Of course, to implement a regular expression matcher, you need an operational semantics which is well-moded and functional, which we get by constructing a finite state machine from the regular expression. But now we have a proof obligation to show that the operational semantics agrees with the declarative semantics.

We can make a similar distinction for each of the examples above. Context-free languages also have a declarative membership relation, but are recognized with parsing algorithms such as CYK and Earley parsing. Query languages have a declarative semantics in terms of the relational algebra, where relational composition is hiding an existential, but are implemented in terms of nested loops and indices. Logic programming has a declarative semantics in terms of the model theory of first-order logic, and an implementation in terms of backtracking and unification. Constraint languages have a declarative semantics in terms of simultaneous satisfaction of a collection of equations, with the existentials lurking in the values assigned to the free variables, but are implemented in terms of simplification and propagation through imperative graphs.

This also lets us make the prediction that the least-loved features of any declarative language will be the ones that expose the operational model, and break the declarative semantics. So we can predict that people will dislike (a) backreferences in regular expressions, (b) ordered choice in grammars, (c) row IDs in query languages, (d) cut in Prolog, (e) constraint priorities in constraint languages. And lo and behold, these are indeed the features which programmers are encouraged to avoid as much as possible!

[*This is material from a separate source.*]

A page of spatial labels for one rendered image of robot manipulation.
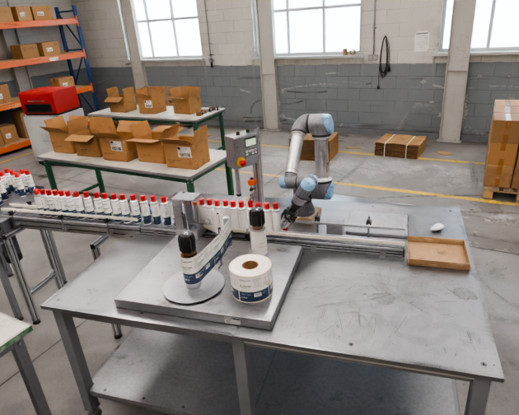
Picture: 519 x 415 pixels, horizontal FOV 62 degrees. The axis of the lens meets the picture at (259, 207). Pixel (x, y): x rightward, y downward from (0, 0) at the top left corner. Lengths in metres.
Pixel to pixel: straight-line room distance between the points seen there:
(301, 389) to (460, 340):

This definition also lets say that functional programming is not a declarative language -- the reduction relation of the lambda calculus is well-moded, in that we do not need to guess any part of a term to figure out how to reduce it. (And if you fix an evaluation order, the reduction relation is even deterministic.) The same is true for imperative languages like ML or Haskell: now we're just additionally threading a store through the reduction relation.